Moreover, a distinction is made between physiological and pathological drooping of the eyelids. All of the above groups of nerves are associated with the sympathetic nervous system, with the retina, hypothalamus or other structures of the brain, as well as with the frontal, temporal and occipital regions of the cerebral cortex.

Therefore, the degree of muscle tone and the width of the palpebral fissure in the physiological state are in close contact with the emotional state of a person, fatigue, anger, surprise. Blepharoptosis in this situation is bilateral and has an unstable, short-term nature.

Pathological ptosis is formed due to injuries or inflammatory processes of the eyeball or muscles that carry out the movement of the eyelid, with inflammatory processes of the meninges and dysfunctions at different levels in the adductor nervous system with infarctions and brain tumors, disorders of sympathetic innervation and transmission of nerve impulses to the muscles, in case of injury to the upper ends of the spinal cord, lesions of the brachial plexus.

We recommend: What to do if you have eye asymmetry after blepharoplasty?

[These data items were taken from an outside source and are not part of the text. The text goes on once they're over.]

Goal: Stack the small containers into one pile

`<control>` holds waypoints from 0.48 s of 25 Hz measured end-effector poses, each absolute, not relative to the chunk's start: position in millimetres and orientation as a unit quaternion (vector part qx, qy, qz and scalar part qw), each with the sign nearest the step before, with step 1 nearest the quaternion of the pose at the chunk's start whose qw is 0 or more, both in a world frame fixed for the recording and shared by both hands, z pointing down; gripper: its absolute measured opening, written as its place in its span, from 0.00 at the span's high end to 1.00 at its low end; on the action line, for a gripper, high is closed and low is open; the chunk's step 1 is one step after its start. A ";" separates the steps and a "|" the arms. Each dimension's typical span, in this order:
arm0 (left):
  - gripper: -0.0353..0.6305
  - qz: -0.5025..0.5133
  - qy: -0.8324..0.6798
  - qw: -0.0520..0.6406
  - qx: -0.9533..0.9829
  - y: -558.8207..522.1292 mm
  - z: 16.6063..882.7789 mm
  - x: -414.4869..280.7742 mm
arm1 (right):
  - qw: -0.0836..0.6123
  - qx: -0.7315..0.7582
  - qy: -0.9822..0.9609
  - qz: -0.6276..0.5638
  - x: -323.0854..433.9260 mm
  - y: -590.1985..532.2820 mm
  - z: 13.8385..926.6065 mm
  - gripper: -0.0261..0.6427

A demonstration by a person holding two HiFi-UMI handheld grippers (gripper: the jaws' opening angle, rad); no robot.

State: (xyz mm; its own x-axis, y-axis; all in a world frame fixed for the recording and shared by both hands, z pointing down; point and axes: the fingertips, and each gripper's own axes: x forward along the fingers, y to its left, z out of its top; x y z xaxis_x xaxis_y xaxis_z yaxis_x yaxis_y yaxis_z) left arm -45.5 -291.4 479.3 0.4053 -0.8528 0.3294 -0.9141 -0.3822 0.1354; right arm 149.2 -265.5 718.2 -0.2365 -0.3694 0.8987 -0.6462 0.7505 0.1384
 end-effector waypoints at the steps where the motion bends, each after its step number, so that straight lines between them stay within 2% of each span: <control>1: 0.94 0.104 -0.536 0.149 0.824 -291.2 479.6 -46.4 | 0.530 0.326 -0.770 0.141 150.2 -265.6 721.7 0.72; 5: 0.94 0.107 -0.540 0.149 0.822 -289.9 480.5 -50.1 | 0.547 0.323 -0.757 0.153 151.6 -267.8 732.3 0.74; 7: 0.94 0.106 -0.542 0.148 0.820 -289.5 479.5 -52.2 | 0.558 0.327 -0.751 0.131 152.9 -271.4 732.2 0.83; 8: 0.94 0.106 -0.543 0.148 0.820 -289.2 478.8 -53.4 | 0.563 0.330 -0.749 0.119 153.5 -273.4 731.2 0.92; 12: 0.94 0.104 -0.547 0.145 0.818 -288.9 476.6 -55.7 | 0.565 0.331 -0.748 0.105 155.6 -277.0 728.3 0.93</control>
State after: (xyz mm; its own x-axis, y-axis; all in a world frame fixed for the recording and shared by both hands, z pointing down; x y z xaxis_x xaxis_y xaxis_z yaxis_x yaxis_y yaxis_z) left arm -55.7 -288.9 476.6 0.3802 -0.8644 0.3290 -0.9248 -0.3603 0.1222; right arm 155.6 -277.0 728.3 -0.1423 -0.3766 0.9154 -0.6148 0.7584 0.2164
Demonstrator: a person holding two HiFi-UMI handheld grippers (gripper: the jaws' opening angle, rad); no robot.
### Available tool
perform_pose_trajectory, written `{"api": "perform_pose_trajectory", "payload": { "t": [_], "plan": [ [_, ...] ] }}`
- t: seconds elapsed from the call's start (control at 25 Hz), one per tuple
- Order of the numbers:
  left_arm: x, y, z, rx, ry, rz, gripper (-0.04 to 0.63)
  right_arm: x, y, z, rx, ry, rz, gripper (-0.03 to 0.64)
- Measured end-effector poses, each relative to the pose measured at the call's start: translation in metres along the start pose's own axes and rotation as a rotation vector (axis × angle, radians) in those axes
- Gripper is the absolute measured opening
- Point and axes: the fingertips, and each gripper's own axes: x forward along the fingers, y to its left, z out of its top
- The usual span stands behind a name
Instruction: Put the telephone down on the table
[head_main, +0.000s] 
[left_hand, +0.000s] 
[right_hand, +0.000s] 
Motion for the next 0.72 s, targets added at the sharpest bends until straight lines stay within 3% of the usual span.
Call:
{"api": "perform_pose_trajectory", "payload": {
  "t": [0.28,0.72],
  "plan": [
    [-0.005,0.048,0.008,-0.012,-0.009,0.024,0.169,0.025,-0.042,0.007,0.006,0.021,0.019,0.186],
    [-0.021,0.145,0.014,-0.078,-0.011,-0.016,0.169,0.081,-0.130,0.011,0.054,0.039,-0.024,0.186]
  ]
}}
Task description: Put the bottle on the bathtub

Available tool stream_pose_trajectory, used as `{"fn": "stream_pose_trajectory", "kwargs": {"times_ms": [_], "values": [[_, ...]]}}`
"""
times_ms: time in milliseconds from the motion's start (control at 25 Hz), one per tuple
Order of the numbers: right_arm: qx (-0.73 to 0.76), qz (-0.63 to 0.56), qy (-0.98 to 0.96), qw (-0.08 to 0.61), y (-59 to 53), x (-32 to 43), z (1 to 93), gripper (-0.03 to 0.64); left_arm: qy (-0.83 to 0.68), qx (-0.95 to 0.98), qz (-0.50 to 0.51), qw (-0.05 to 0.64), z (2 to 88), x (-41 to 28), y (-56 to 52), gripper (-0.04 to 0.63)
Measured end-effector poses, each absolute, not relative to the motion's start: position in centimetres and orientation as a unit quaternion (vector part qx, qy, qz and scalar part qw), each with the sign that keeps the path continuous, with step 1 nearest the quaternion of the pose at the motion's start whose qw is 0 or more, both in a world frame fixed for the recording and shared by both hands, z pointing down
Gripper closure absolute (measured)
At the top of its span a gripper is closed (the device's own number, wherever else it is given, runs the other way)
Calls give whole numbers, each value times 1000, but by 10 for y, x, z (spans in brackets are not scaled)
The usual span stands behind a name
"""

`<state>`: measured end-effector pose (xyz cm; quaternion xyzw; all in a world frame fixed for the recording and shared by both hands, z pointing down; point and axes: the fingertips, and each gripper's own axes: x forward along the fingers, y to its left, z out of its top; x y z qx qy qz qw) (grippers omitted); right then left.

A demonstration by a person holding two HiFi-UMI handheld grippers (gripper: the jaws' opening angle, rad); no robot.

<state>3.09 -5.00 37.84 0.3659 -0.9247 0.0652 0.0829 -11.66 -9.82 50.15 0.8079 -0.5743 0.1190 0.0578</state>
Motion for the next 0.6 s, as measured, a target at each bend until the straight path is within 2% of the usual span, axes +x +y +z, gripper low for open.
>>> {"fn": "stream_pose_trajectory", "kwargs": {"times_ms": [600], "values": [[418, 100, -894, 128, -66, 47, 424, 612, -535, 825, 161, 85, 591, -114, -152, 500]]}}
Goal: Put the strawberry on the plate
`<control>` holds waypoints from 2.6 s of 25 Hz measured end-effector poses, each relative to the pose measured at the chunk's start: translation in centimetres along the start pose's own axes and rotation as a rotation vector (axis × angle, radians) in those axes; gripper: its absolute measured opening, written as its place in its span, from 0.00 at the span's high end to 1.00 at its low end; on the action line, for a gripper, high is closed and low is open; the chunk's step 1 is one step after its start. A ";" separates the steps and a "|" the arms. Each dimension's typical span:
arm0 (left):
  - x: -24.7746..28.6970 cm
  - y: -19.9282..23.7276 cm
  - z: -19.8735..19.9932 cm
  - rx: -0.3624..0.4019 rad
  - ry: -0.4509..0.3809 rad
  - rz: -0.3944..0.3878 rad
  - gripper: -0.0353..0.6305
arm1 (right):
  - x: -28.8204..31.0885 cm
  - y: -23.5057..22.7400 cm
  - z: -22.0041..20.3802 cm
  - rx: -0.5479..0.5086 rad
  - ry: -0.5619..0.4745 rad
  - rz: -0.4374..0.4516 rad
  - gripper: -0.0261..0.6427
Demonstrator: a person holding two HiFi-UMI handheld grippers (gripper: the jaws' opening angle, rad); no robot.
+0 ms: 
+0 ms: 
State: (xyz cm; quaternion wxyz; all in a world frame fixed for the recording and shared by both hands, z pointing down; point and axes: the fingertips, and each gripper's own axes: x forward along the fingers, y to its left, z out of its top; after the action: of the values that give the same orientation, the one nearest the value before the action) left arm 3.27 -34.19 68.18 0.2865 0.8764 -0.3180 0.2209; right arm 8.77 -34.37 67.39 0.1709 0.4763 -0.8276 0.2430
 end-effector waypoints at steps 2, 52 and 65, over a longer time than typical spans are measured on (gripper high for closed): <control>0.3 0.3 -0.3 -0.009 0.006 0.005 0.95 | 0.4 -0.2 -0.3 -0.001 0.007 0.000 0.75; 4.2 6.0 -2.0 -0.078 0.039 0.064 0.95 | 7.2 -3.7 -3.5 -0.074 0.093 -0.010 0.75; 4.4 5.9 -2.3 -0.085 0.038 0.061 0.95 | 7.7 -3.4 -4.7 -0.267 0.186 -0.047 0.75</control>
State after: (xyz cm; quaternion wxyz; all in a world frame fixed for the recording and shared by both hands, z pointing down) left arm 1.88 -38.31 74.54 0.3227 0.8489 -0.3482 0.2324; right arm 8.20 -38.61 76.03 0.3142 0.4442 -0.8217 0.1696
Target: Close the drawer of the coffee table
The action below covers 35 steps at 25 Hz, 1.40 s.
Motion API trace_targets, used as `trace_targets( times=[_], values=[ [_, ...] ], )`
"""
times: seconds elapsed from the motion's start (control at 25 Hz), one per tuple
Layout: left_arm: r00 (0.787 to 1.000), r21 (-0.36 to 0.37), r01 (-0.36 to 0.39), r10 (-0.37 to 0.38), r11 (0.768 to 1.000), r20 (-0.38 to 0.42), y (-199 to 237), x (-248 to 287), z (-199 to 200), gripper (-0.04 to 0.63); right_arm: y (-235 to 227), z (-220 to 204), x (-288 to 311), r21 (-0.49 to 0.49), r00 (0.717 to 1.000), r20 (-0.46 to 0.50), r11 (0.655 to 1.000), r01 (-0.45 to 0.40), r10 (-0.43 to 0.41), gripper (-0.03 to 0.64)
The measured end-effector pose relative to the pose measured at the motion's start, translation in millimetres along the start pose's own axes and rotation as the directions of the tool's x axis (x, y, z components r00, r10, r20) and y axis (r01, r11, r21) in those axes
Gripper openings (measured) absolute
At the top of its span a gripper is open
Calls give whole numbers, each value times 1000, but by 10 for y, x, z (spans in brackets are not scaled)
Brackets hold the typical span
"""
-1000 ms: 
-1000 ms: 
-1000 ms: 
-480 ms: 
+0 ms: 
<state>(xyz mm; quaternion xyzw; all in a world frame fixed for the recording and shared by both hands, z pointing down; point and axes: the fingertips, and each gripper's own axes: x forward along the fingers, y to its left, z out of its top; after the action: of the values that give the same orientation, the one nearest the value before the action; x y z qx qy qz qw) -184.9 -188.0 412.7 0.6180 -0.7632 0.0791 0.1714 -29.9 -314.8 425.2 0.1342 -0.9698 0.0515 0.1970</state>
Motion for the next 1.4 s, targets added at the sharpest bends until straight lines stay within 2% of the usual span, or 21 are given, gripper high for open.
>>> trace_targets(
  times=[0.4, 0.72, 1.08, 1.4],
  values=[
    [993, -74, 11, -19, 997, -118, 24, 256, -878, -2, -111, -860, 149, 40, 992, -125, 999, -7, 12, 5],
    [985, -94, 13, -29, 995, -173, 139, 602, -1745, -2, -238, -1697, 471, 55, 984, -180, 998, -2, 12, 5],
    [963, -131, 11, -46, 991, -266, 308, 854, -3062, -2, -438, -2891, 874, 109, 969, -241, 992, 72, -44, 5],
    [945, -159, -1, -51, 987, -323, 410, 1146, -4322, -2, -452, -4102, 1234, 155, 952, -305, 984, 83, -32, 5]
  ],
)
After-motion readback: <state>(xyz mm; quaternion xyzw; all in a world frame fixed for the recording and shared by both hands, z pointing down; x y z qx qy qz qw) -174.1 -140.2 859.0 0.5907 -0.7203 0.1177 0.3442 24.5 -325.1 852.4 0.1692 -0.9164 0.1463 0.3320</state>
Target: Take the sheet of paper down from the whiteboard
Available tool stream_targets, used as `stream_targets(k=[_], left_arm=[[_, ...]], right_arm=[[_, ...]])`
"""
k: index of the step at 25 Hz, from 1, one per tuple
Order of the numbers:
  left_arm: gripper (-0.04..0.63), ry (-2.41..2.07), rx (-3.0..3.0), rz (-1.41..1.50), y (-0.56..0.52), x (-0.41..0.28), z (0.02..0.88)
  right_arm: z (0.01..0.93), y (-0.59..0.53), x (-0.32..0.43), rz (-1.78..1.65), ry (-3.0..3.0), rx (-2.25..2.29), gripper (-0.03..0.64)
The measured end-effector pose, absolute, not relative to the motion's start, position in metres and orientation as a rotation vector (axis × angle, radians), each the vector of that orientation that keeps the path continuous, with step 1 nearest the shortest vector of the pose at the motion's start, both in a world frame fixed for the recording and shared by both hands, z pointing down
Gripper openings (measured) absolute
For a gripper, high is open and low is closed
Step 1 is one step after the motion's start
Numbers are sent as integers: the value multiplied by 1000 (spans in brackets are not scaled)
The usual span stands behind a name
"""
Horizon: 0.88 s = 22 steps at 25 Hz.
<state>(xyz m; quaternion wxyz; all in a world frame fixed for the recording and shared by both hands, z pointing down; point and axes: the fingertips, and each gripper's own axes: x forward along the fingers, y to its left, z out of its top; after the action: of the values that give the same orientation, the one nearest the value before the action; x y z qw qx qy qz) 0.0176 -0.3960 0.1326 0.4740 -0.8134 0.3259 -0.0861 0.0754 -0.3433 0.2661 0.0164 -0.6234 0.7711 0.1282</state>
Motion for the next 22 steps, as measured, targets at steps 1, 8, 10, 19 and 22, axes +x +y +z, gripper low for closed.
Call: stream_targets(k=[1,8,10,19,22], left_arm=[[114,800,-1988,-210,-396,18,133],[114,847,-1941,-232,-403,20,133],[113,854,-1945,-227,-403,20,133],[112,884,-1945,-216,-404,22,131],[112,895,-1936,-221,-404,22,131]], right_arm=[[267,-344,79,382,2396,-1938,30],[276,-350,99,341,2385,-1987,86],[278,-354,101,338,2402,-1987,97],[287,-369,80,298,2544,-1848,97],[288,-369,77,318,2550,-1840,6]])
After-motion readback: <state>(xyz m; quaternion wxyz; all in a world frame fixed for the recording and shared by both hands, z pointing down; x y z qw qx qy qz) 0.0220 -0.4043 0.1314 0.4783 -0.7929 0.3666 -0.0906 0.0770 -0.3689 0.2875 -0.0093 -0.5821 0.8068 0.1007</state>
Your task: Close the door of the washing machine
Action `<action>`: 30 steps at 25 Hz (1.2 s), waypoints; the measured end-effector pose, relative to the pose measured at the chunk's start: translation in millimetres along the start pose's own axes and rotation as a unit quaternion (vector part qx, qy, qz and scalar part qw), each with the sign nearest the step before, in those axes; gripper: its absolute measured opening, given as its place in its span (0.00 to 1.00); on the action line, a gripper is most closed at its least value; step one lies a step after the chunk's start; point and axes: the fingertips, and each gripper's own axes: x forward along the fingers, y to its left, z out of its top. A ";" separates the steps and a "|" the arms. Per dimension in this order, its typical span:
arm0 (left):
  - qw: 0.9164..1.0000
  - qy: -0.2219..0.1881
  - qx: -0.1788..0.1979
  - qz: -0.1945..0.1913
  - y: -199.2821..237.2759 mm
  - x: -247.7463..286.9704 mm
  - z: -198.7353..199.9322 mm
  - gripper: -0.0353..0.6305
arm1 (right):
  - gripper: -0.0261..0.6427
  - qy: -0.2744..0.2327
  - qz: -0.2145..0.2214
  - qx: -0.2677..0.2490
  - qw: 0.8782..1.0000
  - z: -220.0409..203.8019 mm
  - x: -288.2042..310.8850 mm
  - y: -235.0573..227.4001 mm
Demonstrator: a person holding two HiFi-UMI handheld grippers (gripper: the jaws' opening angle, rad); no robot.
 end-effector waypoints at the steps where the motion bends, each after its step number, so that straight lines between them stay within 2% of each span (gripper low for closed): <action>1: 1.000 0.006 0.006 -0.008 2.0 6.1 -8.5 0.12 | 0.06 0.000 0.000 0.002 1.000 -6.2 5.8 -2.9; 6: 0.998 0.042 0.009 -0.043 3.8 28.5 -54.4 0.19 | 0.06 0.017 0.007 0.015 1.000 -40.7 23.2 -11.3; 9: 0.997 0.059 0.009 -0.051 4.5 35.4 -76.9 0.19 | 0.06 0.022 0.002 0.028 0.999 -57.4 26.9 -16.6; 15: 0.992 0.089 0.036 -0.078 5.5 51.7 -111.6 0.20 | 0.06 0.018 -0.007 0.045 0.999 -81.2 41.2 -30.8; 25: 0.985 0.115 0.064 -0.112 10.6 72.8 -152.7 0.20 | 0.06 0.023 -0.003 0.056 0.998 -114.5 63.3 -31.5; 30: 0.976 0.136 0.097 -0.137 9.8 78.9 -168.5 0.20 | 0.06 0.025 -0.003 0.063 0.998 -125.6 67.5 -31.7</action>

Depending on the level of the pathological condition, we can distinguish:

  • partial ptosis, or 1st degree, in which 1/3 of the pupil is covered by the upper eyelid;
  • incomplete (2 degrees) – when part or 2/3 of the pupil is covered;
  • full (3 degrees) – complete coverage of the pupil.

Types of ptosis

Depending on the cause, blepharoptosis is divided into:

  • congenital;
  • acquired;
  • congenital ptosis

Congenital ptosis of the upper eyelid is observed:

  • with congenital Horner's syndrome, in which ptosis is combined with constriction of the pupil, dilation of the conjunctival vessels, weak sweating on the face and a barely visible deeper location of the eyeball;
  • with Marcus-Hun syndrome, which involves drooping of the eyelid, which disappears when opening the mouth, chewing, yawning or moving the lower jaw to the opposite side. This syndrome is considered to be caused by congenital pathological contact between the nuclei of the trigeminal and oculomotor nerves;
  • with Duane's syndrome, which is a rare congenital form of strabismus in which there is no displacement of the eye from the outside;
  • isolated ptosis, characterized by the complete absence or abnormal development of the levator muscle or its tendon. This congenital pathology is often inherited and is almost always bilateral;
  • with congenital myasthenia or anomalies of levator innervation;
  • neurogenic etiology, in particular, with congenital paresis of the third pair of cranial nerves.